§ Problem
Which lines hold the word "following"? Copy each of them from the material.
..............................
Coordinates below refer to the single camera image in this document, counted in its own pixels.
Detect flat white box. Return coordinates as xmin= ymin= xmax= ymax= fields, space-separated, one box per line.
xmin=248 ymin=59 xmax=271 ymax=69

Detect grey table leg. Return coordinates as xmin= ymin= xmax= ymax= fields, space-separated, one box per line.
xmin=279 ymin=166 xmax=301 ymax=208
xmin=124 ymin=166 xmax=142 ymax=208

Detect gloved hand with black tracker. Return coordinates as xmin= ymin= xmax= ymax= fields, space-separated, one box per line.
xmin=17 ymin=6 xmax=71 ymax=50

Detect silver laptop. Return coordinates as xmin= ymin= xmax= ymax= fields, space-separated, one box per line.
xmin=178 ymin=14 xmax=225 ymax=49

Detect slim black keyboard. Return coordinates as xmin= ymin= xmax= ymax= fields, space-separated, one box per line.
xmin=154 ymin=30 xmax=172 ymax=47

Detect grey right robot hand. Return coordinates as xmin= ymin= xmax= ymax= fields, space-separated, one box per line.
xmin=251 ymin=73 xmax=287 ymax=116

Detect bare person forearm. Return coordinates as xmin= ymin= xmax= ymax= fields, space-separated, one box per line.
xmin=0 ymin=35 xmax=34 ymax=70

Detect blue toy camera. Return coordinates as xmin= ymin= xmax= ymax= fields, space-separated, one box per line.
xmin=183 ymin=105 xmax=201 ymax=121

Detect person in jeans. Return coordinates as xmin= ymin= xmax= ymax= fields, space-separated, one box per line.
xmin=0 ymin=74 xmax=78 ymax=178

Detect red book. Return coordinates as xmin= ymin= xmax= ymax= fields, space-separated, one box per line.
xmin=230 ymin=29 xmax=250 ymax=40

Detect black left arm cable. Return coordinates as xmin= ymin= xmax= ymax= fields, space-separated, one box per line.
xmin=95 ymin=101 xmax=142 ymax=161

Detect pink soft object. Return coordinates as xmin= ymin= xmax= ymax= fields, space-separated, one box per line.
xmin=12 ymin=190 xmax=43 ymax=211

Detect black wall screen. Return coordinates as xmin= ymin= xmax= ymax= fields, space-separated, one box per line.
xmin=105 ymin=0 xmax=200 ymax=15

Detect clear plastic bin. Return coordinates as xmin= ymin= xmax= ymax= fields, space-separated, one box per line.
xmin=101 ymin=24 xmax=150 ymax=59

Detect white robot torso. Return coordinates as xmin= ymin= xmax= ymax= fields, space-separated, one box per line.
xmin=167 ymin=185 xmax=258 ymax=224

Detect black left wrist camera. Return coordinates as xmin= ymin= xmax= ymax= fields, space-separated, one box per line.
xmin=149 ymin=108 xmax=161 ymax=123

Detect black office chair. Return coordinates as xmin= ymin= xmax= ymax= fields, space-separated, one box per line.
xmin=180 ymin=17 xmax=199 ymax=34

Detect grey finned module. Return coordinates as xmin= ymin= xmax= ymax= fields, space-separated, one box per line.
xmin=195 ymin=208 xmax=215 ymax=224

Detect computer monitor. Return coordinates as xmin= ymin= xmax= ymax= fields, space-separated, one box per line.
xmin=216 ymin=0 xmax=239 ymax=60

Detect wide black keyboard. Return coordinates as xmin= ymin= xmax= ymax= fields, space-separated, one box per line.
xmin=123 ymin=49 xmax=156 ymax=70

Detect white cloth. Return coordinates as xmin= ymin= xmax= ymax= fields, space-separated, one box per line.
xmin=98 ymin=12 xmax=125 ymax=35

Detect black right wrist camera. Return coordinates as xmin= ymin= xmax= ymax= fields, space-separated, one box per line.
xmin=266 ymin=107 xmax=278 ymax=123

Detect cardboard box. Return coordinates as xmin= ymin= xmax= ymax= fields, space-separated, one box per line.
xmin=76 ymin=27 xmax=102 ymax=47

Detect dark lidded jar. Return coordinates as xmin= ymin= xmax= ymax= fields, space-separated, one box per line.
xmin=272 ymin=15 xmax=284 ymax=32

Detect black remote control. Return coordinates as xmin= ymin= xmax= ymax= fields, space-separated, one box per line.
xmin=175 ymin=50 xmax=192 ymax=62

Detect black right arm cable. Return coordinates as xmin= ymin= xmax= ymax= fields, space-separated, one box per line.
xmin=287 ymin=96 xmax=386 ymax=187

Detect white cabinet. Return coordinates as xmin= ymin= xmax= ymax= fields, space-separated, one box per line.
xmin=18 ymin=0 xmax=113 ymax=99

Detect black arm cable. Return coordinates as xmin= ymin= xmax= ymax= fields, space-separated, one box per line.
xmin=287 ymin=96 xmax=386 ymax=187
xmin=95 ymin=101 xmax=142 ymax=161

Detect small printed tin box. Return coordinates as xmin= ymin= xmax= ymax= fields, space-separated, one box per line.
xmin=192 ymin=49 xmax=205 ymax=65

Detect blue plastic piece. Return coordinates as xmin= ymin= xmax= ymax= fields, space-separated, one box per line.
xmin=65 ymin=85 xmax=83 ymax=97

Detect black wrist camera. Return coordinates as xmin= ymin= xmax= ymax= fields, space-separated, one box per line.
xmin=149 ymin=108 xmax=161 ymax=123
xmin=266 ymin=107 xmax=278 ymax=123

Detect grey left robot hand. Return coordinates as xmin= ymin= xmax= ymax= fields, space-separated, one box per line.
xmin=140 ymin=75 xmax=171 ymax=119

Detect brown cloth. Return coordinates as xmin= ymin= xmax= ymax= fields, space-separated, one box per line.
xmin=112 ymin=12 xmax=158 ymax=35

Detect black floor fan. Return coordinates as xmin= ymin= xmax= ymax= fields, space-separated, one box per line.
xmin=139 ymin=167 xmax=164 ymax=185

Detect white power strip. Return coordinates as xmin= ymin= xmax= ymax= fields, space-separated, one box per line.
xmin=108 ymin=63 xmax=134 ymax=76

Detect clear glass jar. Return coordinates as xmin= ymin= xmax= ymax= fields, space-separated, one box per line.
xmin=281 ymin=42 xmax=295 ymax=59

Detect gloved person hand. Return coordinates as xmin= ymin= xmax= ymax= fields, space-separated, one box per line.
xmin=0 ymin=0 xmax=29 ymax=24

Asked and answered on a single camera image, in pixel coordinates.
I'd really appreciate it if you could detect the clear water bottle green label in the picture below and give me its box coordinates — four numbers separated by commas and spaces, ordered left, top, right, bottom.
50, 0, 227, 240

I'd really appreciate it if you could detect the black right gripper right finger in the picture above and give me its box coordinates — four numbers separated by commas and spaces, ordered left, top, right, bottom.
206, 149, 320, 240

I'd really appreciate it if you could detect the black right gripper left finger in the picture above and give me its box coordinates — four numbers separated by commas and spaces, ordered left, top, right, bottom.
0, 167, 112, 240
..............................
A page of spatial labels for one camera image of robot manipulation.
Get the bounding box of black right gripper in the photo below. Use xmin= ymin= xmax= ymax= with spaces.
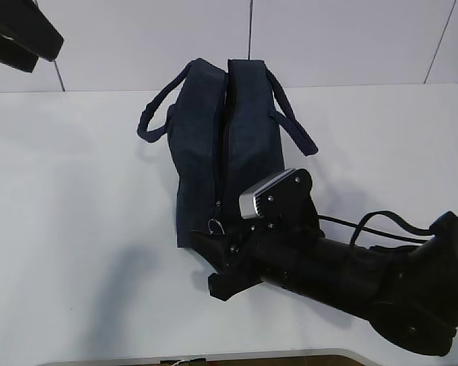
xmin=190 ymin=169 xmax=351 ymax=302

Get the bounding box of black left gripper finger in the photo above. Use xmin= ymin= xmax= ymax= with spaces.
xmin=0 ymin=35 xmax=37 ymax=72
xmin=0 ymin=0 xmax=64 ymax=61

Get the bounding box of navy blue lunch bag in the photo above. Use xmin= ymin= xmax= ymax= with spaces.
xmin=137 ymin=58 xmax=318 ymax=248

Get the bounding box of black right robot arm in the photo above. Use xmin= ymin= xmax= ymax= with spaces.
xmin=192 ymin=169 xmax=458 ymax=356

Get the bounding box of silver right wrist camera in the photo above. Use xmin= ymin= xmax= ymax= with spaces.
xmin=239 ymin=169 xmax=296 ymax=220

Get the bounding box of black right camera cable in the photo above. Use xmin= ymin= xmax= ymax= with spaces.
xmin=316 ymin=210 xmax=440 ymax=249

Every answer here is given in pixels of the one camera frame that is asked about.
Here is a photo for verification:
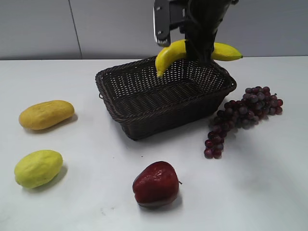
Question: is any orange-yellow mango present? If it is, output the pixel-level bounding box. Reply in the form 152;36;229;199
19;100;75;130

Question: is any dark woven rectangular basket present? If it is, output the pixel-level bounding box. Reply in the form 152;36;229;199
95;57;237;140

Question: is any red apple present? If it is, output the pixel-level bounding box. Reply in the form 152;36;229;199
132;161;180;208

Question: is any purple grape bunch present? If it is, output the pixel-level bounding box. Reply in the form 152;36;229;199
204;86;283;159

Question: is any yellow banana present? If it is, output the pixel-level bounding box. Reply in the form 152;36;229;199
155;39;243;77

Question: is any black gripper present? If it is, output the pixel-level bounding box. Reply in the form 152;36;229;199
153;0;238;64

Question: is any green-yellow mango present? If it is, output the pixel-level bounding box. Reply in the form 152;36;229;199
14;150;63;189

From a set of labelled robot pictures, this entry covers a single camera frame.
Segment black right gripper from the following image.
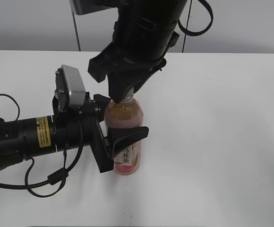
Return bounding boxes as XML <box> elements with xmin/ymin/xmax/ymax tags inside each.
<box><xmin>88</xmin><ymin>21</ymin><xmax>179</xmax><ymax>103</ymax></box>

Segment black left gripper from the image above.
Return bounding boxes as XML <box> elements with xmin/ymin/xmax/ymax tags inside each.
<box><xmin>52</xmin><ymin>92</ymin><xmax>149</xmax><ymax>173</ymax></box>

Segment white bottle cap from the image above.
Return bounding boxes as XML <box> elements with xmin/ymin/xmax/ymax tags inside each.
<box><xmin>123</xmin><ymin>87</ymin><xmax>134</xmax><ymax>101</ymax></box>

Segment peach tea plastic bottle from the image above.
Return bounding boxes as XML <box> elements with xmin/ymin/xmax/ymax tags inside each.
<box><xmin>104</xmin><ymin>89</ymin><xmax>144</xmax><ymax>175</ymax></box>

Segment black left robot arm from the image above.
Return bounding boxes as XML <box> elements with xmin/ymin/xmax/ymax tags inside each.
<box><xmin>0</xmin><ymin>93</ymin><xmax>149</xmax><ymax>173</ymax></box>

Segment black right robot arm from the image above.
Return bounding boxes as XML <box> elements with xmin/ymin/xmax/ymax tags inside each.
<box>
..............................
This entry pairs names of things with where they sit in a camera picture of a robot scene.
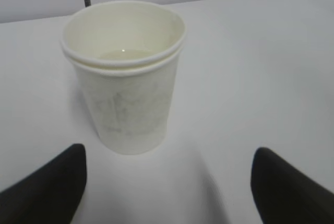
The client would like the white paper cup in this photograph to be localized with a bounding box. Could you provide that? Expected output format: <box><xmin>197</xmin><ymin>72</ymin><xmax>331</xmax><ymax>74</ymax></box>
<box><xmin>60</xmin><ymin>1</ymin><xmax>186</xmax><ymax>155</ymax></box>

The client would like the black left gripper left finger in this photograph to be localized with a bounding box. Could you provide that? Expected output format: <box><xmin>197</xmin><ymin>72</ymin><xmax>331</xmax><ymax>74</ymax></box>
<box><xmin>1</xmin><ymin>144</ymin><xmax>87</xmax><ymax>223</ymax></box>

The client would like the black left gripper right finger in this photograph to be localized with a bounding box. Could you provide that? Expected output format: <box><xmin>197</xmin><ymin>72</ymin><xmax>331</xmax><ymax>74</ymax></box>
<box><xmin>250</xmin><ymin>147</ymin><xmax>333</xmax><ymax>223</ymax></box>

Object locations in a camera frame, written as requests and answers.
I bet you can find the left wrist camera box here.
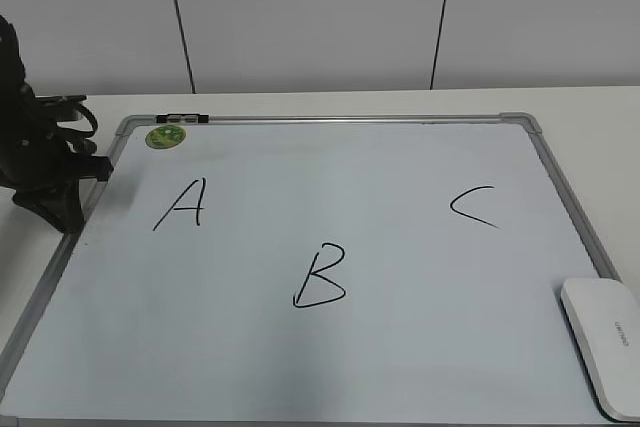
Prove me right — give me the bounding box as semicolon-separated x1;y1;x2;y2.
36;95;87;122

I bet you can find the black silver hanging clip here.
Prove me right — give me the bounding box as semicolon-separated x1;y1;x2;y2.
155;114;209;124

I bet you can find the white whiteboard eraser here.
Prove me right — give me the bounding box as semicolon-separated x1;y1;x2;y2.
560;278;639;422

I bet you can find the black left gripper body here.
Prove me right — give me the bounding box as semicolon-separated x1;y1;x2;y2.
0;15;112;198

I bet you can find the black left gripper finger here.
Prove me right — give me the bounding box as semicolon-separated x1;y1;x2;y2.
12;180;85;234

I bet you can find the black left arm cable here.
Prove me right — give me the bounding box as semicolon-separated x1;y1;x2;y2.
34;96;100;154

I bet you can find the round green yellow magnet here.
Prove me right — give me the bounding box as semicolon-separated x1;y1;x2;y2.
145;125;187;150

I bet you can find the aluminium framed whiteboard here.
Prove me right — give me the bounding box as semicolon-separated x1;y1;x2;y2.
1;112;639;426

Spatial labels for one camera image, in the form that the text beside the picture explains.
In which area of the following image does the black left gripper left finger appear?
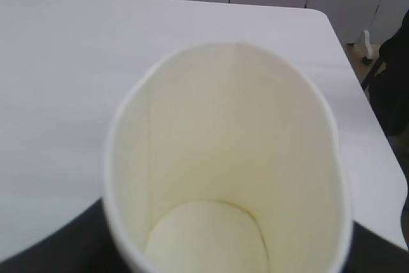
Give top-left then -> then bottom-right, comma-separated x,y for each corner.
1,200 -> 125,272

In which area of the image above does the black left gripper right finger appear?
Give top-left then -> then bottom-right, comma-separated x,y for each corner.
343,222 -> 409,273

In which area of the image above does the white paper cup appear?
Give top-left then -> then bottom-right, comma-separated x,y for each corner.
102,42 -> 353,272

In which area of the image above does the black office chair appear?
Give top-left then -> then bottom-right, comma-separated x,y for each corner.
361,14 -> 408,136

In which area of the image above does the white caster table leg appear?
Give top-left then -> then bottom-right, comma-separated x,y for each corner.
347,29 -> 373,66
..............................
§ Task output
Segment black right gripper from the following image.
In which area of the following image does the black left gripper left finger appear?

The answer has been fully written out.